The wines had excellent levels (Corney & Barrow’s storage passed with flying colours) and drank superbly: sumptuous, melting, glowing Right Bank treats. It was an evening of great warmth and merriment: just what Christopher would have wanted.
Wine wishes 2025
A wine region I’ve never had a chance to visit is Etna. Over the last decade, I’ve drunk and deeply enjoyed Etna whites and reds from time to time, and have also bought a couple of Terre Nere six-packs (from Justerini & Brooks). I love the combination of delicacy and grip in the reds (like a distant southern echo of Piedmont), as well as the intensity and singularity of the whites. Visiting the vineyards is an omission I hope to remedy… maybe in the coming year?
Charles Curtis MW
Wine highlights 2024
Of the rich year of tasting that 2024 provided, my time in Burgundy this was perhaps the most memorable.

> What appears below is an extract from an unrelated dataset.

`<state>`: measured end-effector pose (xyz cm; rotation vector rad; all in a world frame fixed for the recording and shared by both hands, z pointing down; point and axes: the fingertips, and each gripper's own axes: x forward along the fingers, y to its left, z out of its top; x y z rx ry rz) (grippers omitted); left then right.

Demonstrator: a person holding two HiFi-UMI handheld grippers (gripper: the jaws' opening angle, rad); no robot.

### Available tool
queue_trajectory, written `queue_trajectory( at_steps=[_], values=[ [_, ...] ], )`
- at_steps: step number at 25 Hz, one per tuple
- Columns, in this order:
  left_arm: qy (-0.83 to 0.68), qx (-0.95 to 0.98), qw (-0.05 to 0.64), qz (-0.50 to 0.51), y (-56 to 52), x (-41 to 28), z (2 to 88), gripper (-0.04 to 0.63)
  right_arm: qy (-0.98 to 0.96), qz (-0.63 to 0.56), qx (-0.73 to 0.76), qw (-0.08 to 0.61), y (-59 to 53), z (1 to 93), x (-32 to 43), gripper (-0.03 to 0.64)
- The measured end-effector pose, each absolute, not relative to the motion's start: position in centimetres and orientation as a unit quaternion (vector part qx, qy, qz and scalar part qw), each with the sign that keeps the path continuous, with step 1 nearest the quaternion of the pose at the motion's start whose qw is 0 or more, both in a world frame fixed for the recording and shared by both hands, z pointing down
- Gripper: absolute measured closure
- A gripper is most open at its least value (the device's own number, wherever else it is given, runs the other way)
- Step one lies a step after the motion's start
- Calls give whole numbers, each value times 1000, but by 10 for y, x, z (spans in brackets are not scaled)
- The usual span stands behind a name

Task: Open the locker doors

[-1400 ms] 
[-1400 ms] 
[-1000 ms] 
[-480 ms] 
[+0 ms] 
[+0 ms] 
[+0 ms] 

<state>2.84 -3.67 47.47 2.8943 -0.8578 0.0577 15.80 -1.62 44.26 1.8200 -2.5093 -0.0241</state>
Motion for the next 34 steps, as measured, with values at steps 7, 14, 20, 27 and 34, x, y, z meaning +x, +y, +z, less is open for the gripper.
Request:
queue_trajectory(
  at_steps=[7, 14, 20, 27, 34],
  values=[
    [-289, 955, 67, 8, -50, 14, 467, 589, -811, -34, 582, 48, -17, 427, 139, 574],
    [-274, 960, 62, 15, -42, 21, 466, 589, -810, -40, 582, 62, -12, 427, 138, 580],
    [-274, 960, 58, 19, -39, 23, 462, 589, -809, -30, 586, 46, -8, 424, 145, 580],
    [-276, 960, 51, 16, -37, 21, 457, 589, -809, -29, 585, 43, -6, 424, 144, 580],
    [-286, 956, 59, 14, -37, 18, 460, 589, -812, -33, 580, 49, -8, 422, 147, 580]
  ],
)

There were many friends amid much hard work, but one day stands out. I organised several days of visits for my brother-in-law on the occasion of his 65th birthday, enlivened with vinous delights including a brace of wines from his birth year and a pair of 40-year-old wines from Domaine de la Romanée-Conti.

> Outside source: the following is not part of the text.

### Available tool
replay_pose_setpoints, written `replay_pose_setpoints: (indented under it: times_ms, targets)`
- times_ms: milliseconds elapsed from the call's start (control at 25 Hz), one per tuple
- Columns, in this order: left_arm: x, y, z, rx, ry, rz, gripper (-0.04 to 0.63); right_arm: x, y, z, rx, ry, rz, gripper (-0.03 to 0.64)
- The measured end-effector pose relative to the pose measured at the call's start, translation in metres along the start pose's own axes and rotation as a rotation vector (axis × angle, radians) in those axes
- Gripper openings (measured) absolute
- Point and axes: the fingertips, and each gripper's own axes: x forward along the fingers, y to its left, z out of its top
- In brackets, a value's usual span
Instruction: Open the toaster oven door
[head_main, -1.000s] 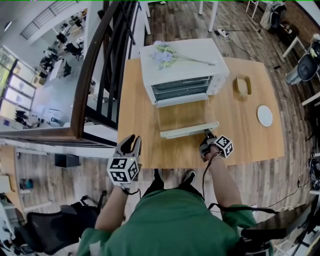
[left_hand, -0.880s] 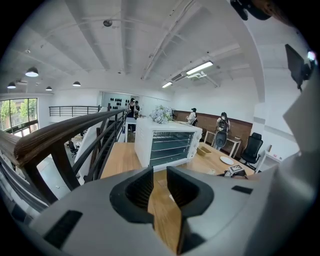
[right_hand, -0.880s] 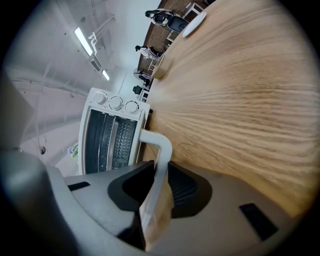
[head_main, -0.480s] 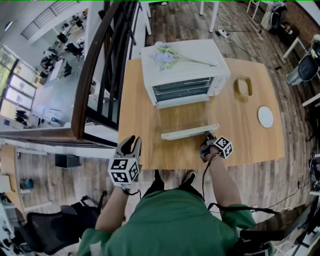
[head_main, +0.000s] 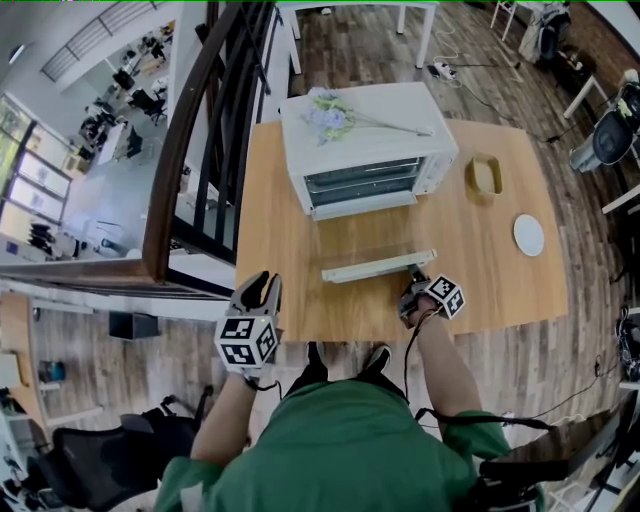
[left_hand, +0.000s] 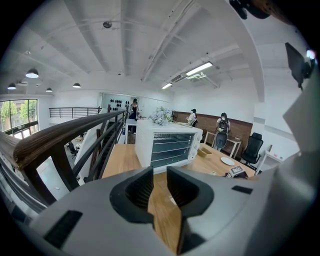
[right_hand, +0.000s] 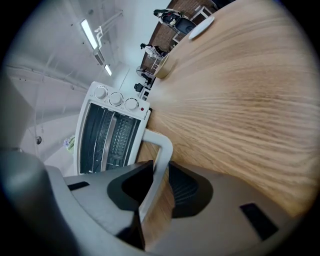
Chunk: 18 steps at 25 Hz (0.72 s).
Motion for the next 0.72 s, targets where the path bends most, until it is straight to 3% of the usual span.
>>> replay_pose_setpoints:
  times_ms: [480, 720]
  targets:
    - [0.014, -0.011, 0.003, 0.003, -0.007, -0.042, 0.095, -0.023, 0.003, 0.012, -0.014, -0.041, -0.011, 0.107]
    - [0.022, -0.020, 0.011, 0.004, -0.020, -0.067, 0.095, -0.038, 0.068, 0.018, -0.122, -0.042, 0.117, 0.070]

On the penultimate day, however, we tasted at Domaine Comte Georgesde Vogüé with the new régisseur there, sampling each vineyard block separately; before dinner, we savoured bottles of the 1962 and 1964 vintages from a private collection. If the latter was more immediately forthcoming, with charming fruit and subtle complexity, the former opened with time to prove equally complex and perhaps more durable.
Wine wishes 2025
Decanter expanded my brief in 2024 to include Chablis and Beaujolais, and I enjoyed my first forays into these regions. I anticipate keenly my further exploration in 2025. The wines will doubtless be lovely, but I look forward almost as much to discovering more of the restaurants of these two regions and delving into the mature vintages on their wine lists, a near-indispensable adjunct to tasting this year’s crop.
Tim Atkin MW
Wine highlights 2024
Iberia had lost my luggage, my hotel room was noisy and the enveloping fog looked like the kind of thing Dickens describes in the opening pages of Bleak House. For five days in Valladolid, northwest Spain, in January, the sun struggled to perforate the gloom. I’d come to Rueda with lowish expectations – lots of commercial, well-made wines, but little that would be arresting – yet by the time the week was out I’d changed my mind about the Denominación de Origen and about the Verdejo grape, too. Wines like the Bodegas Pita, Terracota 2021 and the Garciarévalo, Harenna Tinaja 2022 were world-class revelations.
Wine wishes 2025
Next year, I’ll be spending even more time in Spain to work on a book about the country’s wines, but I’m also planning to visit the Hauts Plateaux region of Madagascar to look at a few vineyards – it’s not all rum, folks – and hang out with my friend, the photographer Pierrot Men, whose work I’ve collected for more than a decade. ‘Are the local wines drinkable?’ I asked him. ‘Plus ou moins [more or less],’ he replied, citing the island’s French influence. I’ll try them, but my aim is to come back with at least one photograph I’m proud of.